In this problem, we will simulate data from \(m = 100\) fund managers.
set.seed(1)
n <- 20
m <- 100
X <- matrix(rnorm(n * m), ncol = m)
> dim(X)
[1] 20 100
These data represent each fund manager’s percentage returns for each
of \(n = 20\) months. We wish to test the null hypothesis that each
fund manager’s percentage returns have population mean equal to
zero. Notice that we simulated the data in such a way that each fund
manager’s percentage returns do have population mean zero; in other
words, all \(m\) null hypotheses are true.
Questions
- Conduct a one-sample t-test for each fund manager, and plot a
histogram of the p-values obtained. Store the p-values in the vector
p.values
.
(hint: you can use a for-loop to fill the p.values
vector)
- If we control Type I error for each null hypothesis at level \(\alpha =
0.05\), then how many null hypotheses do we reject? Store your answer in the variable
rejected.null.hypotheses
.
- If we control the FWER at level 0.05 making use of the most conservative method, then how many null hypotheses
do we reject? Store the adjusted p-values in
p.values.fwer
and store your answer in the variable rejected.null.hypotheses.FWER
.
- If we control the FDR at level 0.05, then how many null hypotheses
do we reject? Store the adjusted p-values in
p.values.fdr
and store your answer in the variable rejected.null.hypotheses.FDR
.
- Now suppose we “cherry-pick” the 10 fund managers who perform
the best in our data (i.e. have the highest mean return).

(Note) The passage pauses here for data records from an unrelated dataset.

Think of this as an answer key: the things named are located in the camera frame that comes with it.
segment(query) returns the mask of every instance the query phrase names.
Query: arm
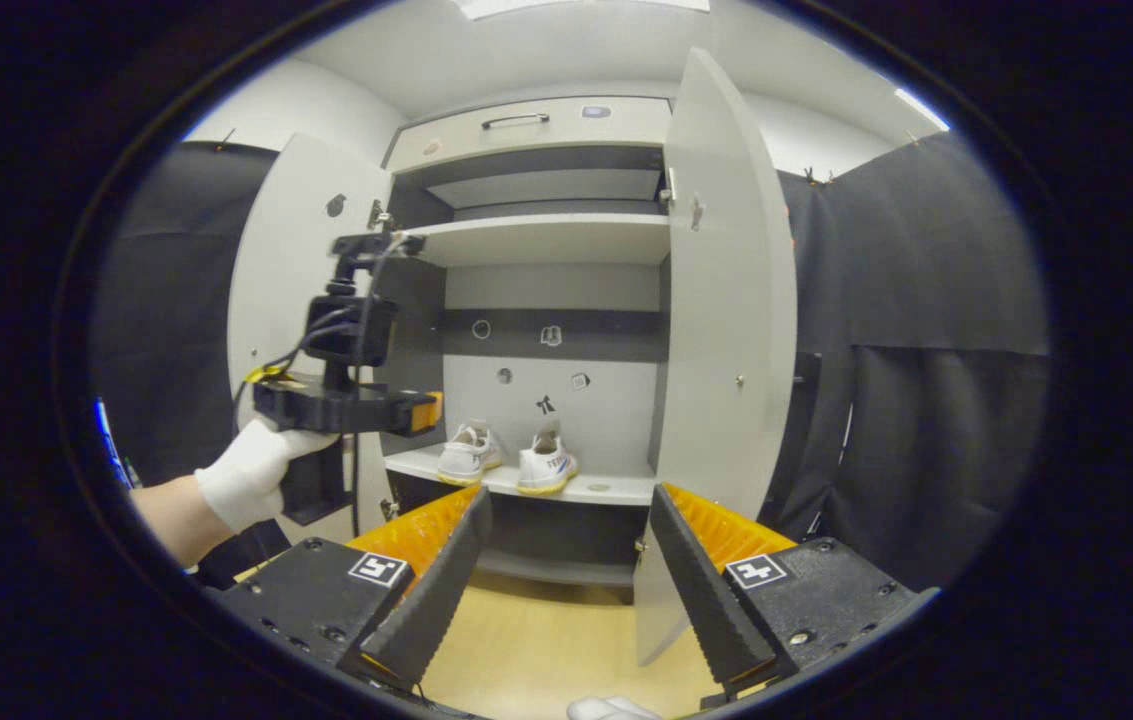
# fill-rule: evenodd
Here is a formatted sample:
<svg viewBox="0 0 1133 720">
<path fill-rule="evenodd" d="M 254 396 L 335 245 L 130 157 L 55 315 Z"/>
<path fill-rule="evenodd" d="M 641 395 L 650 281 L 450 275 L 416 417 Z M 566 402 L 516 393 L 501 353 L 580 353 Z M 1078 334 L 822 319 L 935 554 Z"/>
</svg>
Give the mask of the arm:
<svg viewBox="0 0 1133 720">
<path fill-rule="evenodd" d="M 219 543 L 278 516 L 282 511 L 278 483 L 287 464 L 338 438 L 306 430 L 276 432 L 265 421 L 252 420 L 210 468 L 136 489 L 131 500 L 167 552 L 188 568 Z"/>
</svg>

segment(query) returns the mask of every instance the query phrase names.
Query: shoe sole
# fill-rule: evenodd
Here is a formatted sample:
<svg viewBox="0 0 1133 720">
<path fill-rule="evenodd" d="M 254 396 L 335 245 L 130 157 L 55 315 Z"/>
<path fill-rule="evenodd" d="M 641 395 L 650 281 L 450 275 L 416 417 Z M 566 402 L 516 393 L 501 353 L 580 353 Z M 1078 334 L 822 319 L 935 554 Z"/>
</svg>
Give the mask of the shoe sole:
<svg viewBox="0 0 1133 720">
<path fill-rule="evenodd" d="M 442 473 L 437 474 L 437 478 L 442 480 L 449 486 L 468 488 L 472 483 L 479 482 L 479 480 L 485 475 L 485 471 L 497 468 L 499 465 L 503 465 L 503 460 L 493 461 L 491 465 L 483 465 L 480 473 L 472 475 L 470 478 L 453 478 L 451 475 L 444 475 Z"/>
<path fill-rule="evenodd" d="M 557 483 L 555 486 L 547 486 L 547 488 L 521 488 L 521 484 L 519 483 L 519 484 L 517 484 L 517 492 L 520 492 L 521 495 L 551 495 L 551 493 L 557 492 L 557 491 L 560 491 L 560 489 L 565 488 L 566 483 L 570 482 L 570 478 L 573 478 L 576 476 L 576 474 L 578 474 L 578 473 L 579 473 L 579 468 L 574 468 L 573 471 L 570 471 L 570 473 L 568 473 L 566 476 L 564 478 L 562 478 L 562 482 Z"/>
</svg>

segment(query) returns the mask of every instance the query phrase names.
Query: drawer handle
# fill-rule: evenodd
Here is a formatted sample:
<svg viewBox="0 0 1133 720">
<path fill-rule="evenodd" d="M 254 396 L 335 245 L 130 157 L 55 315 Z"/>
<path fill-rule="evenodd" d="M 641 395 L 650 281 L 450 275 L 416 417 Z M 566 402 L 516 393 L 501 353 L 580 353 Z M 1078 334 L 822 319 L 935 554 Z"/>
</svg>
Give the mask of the drawer handle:
<svg viewBox="0 0 1133 720">
<path fill-rule="evenodd" d="M 505 120 L 523 120 L 526 118 L 539 118 L 539 122 L 547 122 L 548 113 L 509 115 L 508 118 L 494 118 L 493 120 L 487 120 L 482 124 L 482 128 L 489 129 L 494 122 L 504 122 Z"/>
</svg>

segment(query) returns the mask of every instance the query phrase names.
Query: black curtain
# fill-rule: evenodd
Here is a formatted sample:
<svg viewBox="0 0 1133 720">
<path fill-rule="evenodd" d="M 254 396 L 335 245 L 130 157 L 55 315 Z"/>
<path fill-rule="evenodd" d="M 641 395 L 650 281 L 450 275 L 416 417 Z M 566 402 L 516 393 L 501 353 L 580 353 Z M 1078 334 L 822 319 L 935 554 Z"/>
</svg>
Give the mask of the black curtain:
<svg viewBox="0 0 1133 720">
<path fill-rule="evenodd" d="M 780 181 L 798 350 L 823 364 L 776 525 L 844 539 L 910 587 L 949 583 L 1008 509 L 1041 426 L 1049 323 L 1026 226 L 951 133 L 832 184 Z"/>
<path fill-rule="evenodd" d="M 275 158 L 181 143 L 137 188 L 110 242 L 91 314 L 91 379 L 145 486 L 205 468 L 232 439 L 228 288 Z M 199 576 L 228 587 L 287 544 L 274 520 L 256 524 L 211 551 Z"/>
</svg>

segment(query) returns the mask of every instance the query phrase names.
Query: open cabinet door
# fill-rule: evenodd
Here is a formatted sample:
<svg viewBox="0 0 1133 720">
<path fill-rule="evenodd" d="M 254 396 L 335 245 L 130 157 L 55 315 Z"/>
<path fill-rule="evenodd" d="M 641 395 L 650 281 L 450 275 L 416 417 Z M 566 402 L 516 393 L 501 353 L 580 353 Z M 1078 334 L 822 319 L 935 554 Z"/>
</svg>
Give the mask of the open cabinet door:
<svg viewBox="0 0 1133 720">
<path fill-rule="evenodd" d="M 330 245 L 342 234 L 367 232 L 370 203 L 387 204 L 392 176 L 356 152 L 304 135 L 291 137 L 255 196 L 242 229 L 228 293 L 228 382 L 237 384 L 264 363 L 287 355 L 304 336 L 309 300 L 325 291 L 337 261 Z M 358 293 L 365 293 L 359 283 Z M 292 370 L 320 374 L 323 363 L 301 354 Z M 368 370 L 363 370 L 363 379 Z M 238 423 L 255 418 L 250 388 L 242 393 Z M 391 497 L 380 454 L 380 434 L 360 438 L 359 497 L 355 509 L 361 531 L 383 524 L 380 498 Z M 287 536 L 351 539 L 351 519 L 337 513 L 300 530 L 278 518 Z"/>
<path fill-rule="evenodd" d="M 796 276 L 784 193 L 752 109 L 691 49 L 663 147 L 672 311 L 657 480 L 757 518 L 784 437 L 796 351 Z M 654 547 L 647 533 L 645 544 Z M 638 659 L 685 628 L 649 557 L 634 576 Z"/>
</svg>

If we control the FWER for just these
10 fund managers at level 0.05, then how many null hypotheses
do we reject? If we control the FDR for just these 10 fund
managers at level 0.05, then how many null hypotheses do we
reject? Store your answer in the variables
top.managers.FWER
and top.managers.FDR
respectively.
To control FWER, again use the most conservative method.
- Explain why “cherry-picking” of the smallest p-values is misleading.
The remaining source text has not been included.